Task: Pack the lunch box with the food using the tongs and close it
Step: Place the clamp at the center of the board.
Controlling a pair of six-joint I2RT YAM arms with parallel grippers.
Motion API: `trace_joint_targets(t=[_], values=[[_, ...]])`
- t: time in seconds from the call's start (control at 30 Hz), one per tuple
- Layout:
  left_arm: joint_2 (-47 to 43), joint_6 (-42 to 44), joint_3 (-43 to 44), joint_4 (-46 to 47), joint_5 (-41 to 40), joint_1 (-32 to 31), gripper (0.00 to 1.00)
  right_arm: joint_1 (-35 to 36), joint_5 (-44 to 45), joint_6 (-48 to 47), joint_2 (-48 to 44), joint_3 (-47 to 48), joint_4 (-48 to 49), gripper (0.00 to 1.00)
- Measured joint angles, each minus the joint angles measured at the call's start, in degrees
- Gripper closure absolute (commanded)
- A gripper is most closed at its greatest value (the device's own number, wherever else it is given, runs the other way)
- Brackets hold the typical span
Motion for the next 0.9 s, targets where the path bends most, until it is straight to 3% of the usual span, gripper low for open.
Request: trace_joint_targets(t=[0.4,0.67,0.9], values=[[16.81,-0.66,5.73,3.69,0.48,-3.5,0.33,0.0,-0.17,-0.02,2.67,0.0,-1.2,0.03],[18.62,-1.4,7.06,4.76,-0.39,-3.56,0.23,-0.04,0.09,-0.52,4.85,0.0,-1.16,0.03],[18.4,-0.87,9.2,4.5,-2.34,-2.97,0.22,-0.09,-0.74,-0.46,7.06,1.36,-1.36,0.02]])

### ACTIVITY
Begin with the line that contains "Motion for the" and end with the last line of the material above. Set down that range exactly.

### WORKED SOLUTION
Motion for the next 0.9 s, targets where the path bends most, until it is straight to 3% of the usual span, gripper low for open.
Request: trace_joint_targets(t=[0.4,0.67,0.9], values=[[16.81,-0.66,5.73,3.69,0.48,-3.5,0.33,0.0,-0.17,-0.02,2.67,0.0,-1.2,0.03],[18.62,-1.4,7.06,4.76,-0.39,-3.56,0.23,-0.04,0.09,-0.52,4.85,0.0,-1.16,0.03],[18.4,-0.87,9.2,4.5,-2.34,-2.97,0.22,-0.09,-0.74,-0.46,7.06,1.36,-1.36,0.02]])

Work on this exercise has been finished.